Test Type: 1 mL Serum or plasma
Stability Time:



Room temperature

7 days


7 days


14 days

Freeze/thaw cycles

Stable x3

Reference Range:


Range (ng/dL)

Premature Infants:

26 to 28 weeks, day 4


31 to 35 weeks, day 4


Full-Term Infants: day 3: 0−77

Female: 1 to 11 months: 13−106

Male: 1 to 11 months: Levels increase after the first week to peak values ranging from 40−200 ng/dL between 30 and 60 days. Values then decline to prepubertal range <91 ng/dL.

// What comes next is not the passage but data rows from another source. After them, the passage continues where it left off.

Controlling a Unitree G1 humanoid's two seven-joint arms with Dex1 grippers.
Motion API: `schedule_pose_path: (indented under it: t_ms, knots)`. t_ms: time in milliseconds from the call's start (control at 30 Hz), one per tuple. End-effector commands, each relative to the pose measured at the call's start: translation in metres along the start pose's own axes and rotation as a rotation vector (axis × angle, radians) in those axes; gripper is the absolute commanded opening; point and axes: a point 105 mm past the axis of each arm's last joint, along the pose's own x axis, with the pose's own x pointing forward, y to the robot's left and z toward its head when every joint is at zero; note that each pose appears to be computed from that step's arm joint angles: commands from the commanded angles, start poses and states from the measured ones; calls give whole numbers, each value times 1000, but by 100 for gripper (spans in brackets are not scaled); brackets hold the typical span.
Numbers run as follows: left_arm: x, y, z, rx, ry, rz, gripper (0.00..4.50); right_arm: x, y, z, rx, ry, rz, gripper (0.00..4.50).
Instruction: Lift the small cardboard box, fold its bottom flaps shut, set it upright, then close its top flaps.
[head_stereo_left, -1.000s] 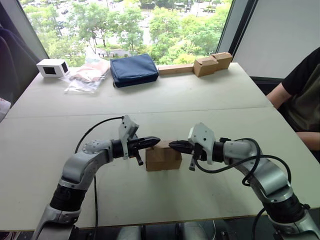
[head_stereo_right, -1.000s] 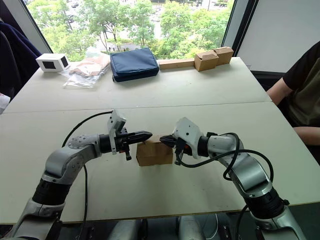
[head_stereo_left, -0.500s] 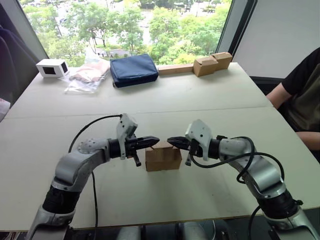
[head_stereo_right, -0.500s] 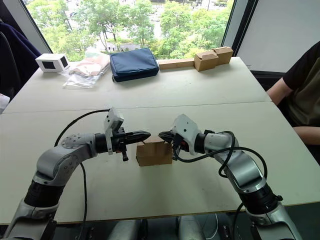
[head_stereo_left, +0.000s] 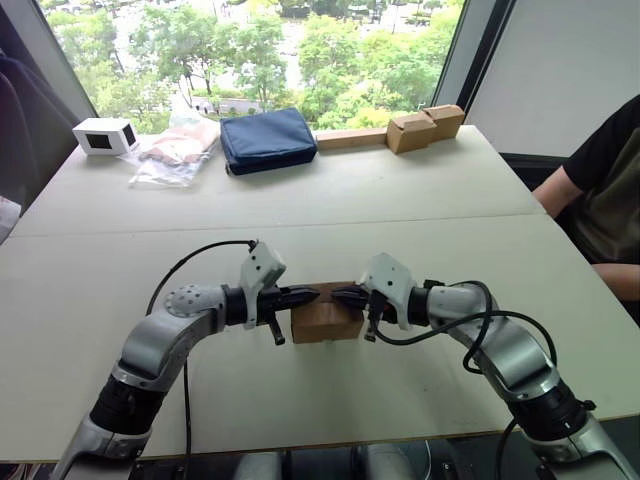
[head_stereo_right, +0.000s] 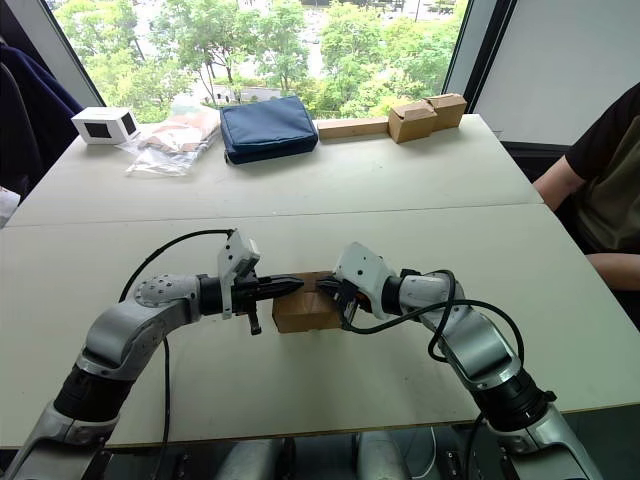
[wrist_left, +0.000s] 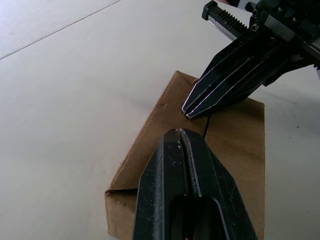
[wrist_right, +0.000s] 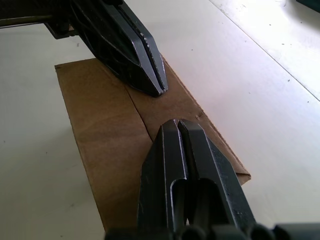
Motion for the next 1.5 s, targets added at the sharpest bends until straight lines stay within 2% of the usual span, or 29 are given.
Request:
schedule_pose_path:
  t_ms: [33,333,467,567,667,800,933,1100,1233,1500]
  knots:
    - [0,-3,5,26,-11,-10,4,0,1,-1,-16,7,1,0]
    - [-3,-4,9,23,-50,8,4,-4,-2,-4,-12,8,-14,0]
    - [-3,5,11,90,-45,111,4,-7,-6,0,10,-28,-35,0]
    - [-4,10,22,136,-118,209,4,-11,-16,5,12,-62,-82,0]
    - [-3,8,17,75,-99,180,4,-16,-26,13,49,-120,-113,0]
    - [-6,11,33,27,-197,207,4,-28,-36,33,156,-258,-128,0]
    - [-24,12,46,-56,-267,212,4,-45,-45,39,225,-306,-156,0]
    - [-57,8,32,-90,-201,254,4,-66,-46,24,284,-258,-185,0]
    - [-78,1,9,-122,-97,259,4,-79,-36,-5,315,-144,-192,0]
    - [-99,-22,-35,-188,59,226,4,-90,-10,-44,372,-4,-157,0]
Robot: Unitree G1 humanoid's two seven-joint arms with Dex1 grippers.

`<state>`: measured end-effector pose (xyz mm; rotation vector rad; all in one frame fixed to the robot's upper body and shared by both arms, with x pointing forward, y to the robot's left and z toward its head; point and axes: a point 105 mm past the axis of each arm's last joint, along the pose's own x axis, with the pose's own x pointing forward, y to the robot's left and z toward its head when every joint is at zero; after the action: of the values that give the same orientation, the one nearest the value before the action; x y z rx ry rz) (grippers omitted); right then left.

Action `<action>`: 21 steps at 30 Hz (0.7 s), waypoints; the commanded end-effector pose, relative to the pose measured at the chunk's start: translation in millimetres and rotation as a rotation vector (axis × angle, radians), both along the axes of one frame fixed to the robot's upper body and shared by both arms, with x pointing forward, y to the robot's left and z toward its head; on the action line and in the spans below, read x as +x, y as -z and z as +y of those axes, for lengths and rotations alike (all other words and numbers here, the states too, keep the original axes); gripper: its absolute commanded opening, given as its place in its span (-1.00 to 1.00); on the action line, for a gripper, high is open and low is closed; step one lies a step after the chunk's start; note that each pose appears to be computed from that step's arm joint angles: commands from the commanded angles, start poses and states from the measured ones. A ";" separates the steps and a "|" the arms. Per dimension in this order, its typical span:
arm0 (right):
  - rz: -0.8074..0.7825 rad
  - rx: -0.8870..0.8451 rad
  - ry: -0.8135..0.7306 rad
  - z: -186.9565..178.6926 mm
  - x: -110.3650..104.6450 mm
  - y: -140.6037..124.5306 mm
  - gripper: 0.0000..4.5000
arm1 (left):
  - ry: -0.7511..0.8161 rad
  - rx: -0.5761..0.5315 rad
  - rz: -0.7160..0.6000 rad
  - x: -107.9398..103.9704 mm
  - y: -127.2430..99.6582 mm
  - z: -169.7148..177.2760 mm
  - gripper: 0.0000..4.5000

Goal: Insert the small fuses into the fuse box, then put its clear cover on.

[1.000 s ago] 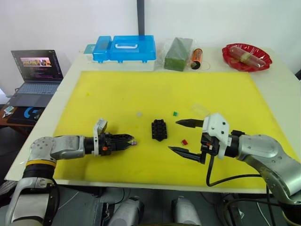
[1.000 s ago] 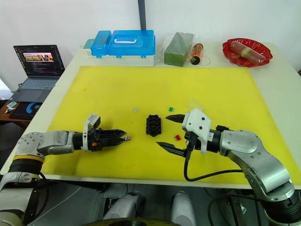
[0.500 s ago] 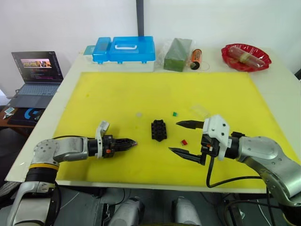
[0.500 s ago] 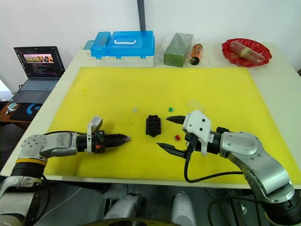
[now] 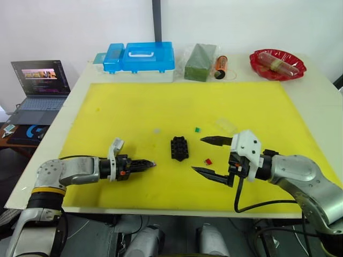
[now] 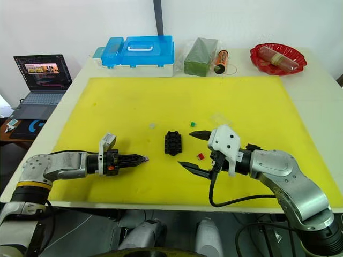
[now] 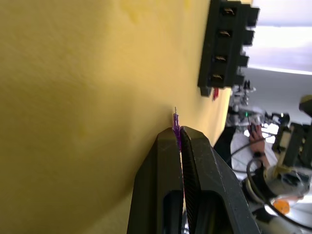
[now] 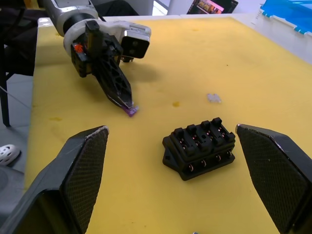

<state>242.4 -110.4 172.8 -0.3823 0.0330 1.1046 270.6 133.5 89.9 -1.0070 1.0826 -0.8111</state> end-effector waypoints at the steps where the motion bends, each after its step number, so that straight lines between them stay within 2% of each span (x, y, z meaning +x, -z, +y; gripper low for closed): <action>1: -0.054 0.015 -0.011 2.0 1.1 -10.2 1.00 | 0.120 -0.025 -0.052 -3.6 -26.2 4.1 -0.99; 4: -0.057 0.013 -0.013 1.4 1.3 -10.6 1.00 | 0.200 -0.007 -0.148 1.1 -51.9 4.3 -0.99; 6: -0.057 0.013 -0.013 0.6 1.6 -11.1 1.00 | 0.198 0.030 -0.323 16.4 -74.9 0.2 -0.99; 10: -0.057 0.011 -0.018 0.0 1.7 -10.4 1.00 | 0.286 0.101 -0.645 36.4 -98.2 -5.5 -0.99; 14: -0.056 0.010 -0.012 -2.1 1.0 -8.2 1.00 | 0.501 0.134 -0.822 45.1 -109.9 -6.6 -0.99; 16: -0.056 0.012 -0.005 -3.3 -0.6 -7.1 1.00 | 0.660 0.127 -0.915 46.8 -118.6 -9.4 -0.99; 19: -0.058 0.014 0.001 -3.6 -2.4 -5.5 1.00 | 0.906 0.204 -1.047 45.8 -120.0 -12.7 -0.99; 21: -0.061 0.018 0.005 -2.0 -2.5 -5.0 1.00 | 1.035 0.312 -1.146 51.0 -116.2 -13.4 -0.99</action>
<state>242.6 -115.4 166.1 -0.3749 0.0359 1.0890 320.6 116.7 204.6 0.2879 0.6142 -1.6468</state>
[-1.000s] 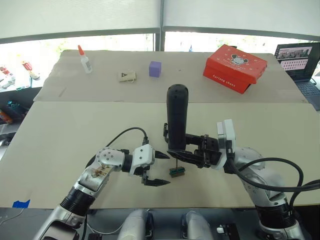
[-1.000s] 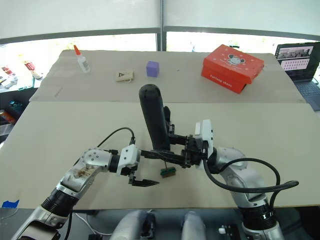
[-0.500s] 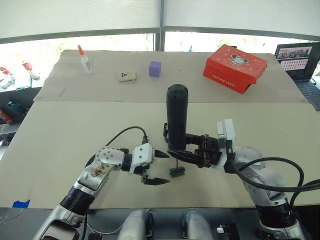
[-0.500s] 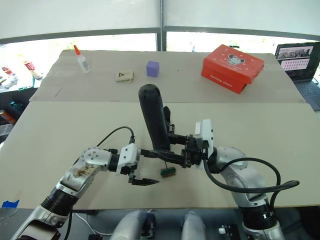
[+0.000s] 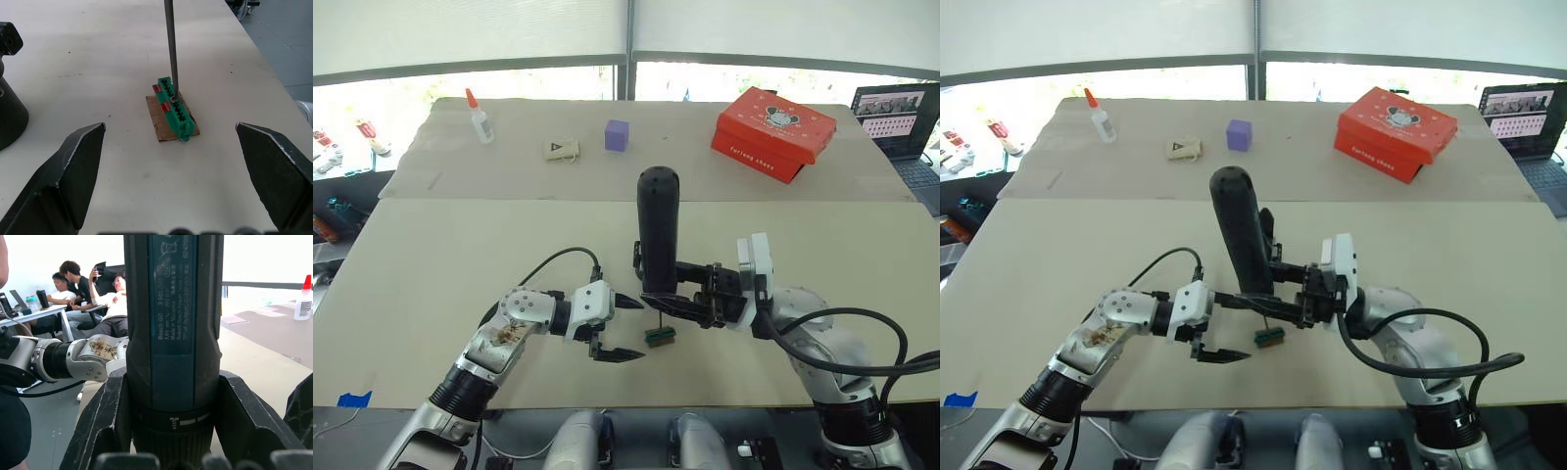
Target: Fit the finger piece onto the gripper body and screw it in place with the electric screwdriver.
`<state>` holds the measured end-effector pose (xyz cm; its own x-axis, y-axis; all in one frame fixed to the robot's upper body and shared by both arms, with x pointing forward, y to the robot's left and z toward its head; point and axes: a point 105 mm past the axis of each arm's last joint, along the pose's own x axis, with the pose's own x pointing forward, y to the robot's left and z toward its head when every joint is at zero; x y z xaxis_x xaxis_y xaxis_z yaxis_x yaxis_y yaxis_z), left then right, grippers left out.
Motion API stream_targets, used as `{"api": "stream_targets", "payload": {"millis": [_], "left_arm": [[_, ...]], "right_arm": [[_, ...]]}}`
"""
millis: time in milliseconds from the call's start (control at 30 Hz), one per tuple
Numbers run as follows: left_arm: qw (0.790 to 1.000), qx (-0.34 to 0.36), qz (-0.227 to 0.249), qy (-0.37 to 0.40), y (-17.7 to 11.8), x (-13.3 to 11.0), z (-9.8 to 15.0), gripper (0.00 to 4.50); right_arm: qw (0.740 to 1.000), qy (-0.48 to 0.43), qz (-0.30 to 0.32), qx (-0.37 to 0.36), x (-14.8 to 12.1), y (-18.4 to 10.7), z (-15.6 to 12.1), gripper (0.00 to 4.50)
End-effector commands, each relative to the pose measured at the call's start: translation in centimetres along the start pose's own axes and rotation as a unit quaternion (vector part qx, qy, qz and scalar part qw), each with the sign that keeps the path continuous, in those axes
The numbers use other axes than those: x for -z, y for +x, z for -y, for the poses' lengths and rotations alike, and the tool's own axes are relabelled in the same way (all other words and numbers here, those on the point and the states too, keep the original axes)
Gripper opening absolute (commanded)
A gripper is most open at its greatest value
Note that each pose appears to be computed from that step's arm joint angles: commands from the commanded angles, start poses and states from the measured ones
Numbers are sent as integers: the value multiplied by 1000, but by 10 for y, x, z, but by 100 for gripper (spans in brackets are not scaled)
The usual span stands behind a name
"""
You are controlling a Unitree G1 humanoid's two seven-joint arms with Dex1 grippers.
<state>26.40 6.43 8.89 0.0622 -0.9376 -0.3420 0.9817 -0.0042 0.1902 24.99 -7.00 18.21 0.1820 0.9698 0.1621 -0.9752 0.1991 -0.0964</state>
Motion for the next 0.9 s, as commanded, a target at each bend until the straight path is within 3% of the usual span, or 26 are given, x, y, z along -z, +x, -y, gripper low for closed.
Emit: {"api": "stream_targets", "payload": {"millis": [33, 900], "left_arm": [[1000, -7, 8, 14, -3, -8, -5, 450], [1000, -15, 5, 15, -5, -8, -9, 450]], "right_arm": [[999, -32, 30, -17, -19, 4, -3, 192], [999, -20, 21, -21, -12, 4, -7, 192]]}}
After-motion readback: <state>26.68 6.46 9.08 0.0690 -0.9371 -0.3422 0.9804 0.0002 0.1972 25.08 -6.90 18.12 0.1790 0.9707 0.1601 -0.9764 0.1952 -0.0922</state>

Prepubertal Children: 1 to 9 years: 0−90

Tanner Stage


















Adult Male: 27−199

Adult Female:

follicular: 15−70

luteal: 35−290


Markedly elevated in patients with congenital adrenal hyperplasia;1-5 evaluate hirsutism and/or infertility;6 assess or rule out certain adrenal or ovarian tumors with endocrine activity7

This test was developed and its performance characteristics determined by LabCorp. It has not been cleared or approved by the Food and Drug Administration.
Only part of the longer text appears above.